Post-production stage of sound – the part of the submission
This is the address to watch the full film.
I chose to submit the audio from 3:50-8:50 of this short film. I chose this section because it is richer in sound elements.
The first scene in this section, Mike suspects someone is upstairs and he goes upstairs with a baseball bat to determine the situation. Before, Mike’s nerves are on edge as he experiences a bizarrely disconnected phone call, an out-of-control printer and a sudden loud noise from upstairs. So he suspects that someone is screwing with him. I’m not plan to produce the sound of this section from objective perspective. The script describes this passage as ‘the sound of his footsteps on the floor. (It sounded like a heartbeat)’. At first I thought of overlaying the sound of footsteps and heartbeats and then aggravating that sound. And then I spoke to the director and found out that he didn’t want a heartbeat at all, and he said it was just a description. So in the end I chose to aggravate the sound of footsteps and add an unusual reverb. I also added ambient sounds that were not part of the scene to render the atmosphere. When Mike walked to the corridor, he had searched everywhere except the toilet, so his nerves were stretched to the limit. Looking at the world from his tense mental world, the sound of water in the bathroom is abnormal, and his own breathing is heavy. Mike pulls back the curtain to find that the loud noise from a dropped shower-head. He instantly relaxes and the sound becomes normal as he does so. The increasing frequency of the sound always creates a sense of tension, which is why I chose to create this ambient sound. Unusual sounds can also create a sense of tension and eeriness, such as the amplified sound of water, footsteps and breathing.

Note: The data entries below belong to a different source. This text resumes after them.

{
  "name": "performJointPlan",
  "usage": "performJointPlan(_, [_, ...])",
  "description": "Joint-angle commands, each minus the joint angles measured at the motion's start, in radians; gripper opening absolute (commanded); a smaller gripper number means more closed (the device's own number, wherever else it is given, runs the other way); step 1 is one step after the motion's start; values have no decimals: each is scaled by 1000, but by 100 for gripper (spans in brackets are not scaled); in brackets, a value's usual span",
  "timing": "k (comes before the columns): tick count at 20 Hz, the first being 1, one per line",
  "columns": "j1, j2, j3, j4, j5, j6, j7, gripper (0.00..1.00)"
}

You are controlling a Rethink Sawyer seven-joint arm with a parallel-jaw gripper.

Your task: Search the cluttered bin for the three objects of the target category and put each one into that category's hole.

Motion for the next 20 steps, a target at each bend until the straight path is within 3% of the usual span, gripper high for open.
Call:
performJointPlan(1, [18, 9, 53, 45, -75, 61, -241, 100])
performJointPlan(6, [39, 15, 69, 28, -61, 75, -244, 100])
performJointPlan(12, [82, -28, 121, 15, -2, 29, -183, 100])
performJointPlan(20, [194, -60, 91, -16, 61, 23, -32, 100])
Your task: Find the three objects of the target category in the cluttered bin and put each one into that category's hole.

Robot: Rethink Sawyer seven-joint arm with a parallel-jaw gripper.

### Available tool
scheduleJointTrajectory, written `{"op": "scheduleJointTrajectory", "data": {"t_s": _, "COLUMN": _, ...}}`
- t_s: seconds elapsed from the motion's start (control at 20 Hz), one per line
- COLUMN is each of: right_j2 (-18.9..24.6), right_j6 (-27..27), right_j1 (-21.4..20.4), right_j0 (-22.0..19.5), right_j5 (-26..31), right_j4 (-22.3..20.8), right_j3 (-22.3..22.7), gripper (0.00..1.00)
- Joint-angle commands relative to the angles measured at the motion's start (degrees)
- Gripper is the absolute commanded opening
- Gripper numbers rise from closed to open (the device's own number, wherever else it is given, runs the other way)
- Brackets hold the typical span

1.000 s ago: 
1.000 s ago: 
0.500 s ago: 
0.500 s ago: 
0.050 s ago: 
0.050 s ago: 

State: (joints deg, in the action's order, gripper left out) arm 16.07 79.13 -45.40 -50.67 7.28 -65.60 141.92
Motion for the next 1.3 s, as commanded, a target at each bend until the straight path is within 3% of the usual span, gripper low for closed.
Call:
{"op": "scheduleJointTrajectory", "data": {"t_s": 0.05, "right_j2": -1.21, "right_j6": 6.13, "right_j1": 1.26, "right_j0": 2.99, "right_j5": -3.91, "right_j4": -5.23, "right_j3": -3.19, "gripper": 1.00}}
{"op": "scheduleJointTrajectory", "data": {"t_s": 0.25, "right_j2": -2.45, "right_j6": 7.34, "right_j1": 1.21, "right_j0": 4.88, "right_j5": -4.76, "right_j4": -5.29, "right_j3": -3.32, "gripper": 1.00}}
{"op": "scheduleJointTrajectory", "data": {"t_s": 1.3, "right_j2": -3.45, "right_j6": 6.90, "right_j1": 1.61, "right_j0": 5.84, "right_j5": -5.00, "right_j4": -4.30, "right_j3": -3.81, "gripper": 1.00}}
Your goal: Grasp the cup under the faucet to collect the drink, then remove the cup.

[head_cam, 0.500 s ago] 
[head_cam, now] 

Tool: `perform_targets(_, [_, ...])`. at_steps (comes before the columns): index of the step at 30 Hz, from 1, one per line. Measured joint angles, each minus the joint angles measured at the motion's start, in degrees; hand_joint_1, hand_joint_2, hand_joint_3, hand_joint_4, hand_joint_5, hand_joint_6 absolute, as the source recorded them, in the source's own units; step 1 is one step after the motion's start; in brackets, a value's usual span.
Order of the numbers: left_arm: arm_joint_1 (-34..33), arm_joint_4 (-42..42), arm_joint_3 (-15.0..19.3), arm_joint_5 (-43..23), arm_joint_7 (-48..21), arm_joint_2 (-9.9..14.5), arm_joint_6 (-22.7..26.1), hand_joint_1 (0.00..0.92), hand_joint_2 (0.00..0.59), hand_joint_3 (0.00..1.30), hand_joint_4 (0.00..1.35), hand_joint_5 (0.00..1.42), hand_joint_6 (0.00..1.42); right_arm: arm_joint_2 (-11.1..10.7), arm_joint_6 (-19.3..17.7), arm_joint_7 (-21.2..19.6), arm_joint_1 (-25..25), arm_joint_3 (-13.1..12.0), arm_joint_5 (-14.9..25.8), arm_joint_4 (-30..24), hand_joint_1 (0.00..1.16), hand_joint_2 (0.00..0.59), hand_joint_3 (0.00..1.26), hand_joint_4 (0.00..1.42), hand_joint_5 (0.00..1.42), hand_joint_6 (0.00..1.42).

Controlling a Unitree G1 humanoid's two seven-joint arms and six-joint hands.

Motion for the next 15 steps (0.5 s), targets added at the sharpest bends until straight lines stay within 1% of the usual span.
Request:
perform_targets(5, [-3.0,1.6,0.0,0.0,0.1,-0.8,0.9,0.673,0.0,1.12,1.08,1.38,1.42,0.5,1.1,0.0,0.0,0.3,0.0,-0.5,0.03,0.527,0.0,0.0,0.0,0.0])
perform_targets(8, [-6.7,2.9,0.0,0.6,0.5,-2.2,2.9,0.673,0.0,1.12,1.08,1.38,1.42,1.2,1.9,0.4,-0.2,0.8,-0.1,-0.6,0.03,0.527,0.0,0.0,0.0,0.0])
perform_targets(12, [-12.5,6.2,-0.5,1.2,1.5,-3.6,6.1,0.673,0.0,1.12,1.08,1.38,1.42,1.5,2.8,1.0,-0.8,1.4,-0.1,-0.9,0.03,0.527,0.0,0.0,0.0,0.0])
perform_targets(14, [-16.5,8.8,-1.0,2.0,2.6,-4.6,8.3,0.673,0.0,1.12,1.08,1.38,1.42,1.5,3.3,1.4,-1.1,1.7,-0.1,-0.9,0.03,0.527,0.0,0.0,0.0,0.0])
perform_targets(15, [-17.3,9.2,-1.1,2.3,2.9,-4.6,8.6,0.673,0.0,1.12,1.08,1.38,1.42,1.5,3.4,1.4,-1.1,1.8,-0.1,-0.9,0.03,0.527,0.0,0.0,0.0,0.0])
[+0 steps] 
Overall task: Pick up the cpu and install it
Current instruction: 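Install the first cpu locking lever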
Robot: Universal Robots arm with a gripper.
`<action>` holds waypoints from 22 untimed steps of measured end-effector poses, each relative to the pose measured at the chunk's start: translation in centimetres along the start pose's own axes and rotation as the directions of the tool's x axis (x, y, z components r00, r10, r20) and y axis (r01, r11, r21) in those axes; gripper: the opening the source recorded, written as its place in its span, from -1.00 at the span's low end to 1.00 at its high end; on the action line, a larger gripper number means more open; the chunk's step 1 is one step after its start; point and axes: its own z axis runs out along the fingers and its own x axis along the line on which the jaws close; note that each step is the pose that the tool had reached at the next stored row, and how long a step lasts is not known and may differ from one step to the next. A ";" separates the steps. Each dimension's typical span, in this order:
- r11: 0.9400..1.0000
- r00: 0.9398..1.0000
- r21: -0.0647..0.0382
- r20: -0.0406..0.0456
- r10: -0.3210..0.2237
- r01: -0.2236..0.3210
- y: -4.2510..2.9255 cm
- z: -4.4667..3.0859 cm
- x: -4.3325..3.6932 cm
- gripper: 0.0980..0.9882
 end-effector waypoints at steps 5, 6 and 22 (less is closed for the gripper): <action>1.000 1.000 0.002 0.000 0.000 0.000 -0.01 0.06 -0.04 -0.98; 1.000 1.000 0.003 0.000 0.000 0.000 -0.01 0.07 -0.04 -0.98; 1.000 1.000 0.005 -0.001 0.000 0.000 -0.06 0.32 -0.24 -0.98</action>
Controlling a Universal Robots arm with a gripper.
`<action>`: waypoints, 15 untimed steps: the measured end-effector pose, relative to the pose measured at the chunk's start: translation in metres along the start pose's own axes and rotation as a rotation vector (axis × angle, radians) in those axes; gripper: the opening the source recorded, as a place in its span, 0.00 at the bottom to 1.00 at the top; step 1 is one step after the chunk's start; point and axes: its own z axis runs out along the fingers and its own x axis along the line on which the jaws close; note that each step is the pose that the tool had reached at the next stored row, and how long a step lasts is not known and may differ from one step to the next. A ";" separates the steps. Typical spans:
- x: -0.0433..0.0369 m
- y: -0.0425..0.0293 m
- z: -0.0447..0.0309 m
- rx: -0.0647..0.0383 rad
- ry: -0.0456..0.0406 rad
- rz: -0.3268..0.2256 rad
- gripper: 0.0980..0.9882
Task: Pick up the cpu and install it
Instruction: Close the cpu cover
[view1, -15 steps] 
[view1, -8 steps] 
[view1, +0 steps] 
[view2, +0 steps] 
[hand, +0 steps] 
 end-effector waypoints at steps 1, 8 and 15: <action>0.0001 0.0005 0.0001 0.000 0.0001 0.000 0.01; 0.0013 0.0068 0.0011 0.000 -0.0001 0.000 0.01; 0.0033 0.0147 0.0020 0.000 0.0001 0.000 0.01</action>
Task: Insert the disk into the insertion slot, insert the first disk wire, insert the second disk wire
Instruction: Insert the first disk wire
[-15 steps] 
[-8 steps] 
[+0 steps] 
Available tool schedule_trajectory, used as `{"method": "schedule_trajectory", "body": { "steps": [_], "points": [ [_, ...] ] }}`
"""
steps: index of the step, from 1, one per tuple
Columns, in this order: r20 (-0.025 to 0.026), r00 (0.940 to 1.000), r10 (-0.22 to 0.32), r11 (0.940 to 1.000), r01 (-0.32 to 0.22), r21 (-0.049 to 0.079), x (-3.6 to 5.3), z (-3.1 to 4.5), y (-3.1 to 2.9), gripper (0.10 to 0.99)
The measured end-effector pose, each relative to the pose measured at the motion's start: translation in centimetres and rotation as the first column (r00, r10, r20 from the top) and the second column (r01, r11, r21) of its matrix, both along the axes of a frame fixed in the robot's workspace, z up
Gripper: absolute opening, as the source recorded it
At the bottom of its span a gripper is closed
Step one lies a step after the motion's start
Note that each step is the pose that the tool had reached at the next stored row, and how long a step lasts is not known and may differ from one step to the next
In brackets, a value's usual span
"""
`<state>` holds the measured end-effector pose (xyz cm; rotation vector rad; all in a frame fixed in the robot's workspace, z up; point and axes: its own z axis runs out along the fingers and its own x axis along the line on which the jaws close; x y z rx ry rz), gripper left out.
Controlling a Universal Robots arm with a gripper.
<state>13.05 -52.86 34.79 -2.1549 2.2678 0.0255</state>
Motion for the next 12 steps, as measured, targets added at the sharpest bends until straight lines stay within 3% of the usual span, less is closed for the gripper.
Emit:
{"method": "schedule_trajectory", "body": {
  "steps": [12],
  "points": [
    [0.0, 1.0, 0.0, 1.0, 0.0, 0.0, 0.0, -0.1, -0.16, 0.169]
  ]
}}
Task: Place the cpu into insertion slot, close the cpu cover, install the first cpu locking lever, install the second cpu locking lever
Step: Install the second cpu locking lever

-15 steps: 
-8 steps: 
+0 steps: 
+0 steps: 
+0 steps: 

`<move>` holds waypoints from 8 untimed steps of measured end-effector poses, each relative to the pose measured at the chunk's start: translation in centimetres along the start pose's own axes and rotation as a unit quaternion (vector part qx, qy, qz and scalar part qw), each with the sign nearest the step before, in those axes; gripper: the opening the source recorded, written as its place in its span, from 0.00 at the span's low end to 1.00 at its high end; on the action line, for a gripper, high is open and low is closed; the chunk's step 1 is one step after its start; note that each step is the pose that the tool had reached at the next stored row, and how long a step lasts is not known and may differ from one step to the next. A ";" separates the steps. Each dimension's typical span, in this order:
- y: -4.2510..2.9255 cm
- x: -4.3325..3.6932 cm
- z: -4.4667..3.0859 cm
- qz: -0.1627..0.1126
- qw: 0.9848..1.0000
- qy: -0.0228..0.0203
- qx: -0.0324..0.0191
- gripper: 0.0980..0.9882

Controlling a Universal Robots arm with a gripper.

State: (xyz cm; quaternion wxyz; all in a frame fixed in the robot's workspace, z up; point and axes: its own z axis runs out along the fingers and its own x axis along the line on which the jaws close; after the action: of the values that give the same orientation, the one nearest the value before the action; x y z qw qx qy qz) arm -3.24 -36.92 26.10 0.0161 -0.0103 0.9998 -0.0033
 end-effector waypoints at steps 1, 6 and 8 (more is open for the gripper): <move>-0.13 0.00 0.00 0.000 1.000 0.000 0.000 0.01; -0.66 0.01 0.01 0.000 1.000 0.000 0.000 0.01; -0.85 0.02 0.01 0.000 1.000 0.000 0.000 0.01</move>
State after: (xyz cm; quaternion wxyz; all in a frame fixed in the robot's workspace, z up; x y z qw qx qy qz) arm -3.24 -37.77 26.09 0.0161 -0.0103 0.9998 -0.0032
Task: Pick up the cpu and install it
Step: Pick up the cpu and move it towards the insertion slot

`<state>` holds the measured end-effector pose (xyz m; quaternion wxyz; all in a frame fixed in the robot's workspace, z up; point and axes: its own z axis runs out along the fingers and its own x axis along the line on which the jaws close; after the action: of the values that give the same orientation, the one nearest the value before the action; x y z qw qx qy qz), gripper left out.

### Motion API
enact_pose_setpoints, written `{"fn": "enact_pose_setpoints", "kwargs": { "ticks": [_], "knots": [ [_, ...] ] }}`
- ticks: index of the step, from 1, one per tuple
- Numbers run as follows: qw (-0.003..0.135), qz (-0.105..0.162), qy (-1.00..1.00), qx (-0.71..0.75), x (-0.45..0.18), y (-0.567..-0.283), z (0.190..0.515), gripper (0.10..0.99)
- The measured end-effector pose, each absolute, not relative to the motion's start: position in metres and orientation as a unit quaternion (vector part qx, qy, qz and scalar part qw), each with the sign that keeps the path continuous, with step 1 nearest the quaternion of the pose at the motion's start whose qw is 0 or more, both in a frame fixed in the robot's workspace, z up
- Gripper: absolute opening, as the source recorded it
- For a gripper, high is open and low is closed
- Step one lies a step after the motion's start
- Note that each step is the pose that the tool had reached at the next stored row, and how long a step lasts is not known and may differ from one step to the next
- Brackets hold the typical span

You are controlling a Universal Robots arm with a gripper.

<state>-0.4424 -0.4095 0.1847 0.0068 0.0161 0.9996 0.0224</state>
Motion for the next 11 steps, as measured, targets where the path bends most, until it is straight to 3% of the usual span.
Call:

Then, Mike returns to the living room and talks to the printer. The director told me that after the ‘hello’ piece of paper, Mike’s mind slowly started to go out of whack. So he want the sound of the printer after the ‘hello’ piece of paper to slowly become unusual. He want the sound of printer make audience feel uncomfortable, but the sound still as a printer. My directly reaction was that the high frequency of the sound would make people feel uncomfortable, but I think it’s not enough. We know from the storyline afterwards that Mike had caused a car accident, and this had affected him a lot. So it’s logical that Mike would remember the events of that day very clear, even the conversations between the two victims before the accident. So I tried to mix the lines with the printer’s voice. Unfortunately, the result is not good. No matter how it was mixed, it always felt like two tracks instead of one. Finally, I gave up on this option and I opted to tweak the printer sound directly. I added mechanical elements and distorted the sound to make it sound broken in addition to raising the high frequency part of this sound.
Next come the dream section. I remembered a dream I’d had earlier in which I’d been running. Actually, Mike had been in a state of escape about what had happened that night too. So I decided to start the dream section with the sound of fleeing footsteps. In the dream, Mike had been running and panting. Those elements that he was trying to escape in the dream, like the woman’s screams, the chimes of the whole hour, the ambulance. The printer is an external sound, but it enters the dream and is distorted.
In the last part, Mike tries to throw the printer away but finds the door locked. He chooses to call the police. The script says ‘man voice trans to machine voice.’ At first I thought it was a human voice transfer to Siri or Google voice. But the director wanted me directly to change the human voice. ‘The first one is, are you scared?’ I add the mechanical element and dealt with the sentence break to make the voice sound like a robot’s voice.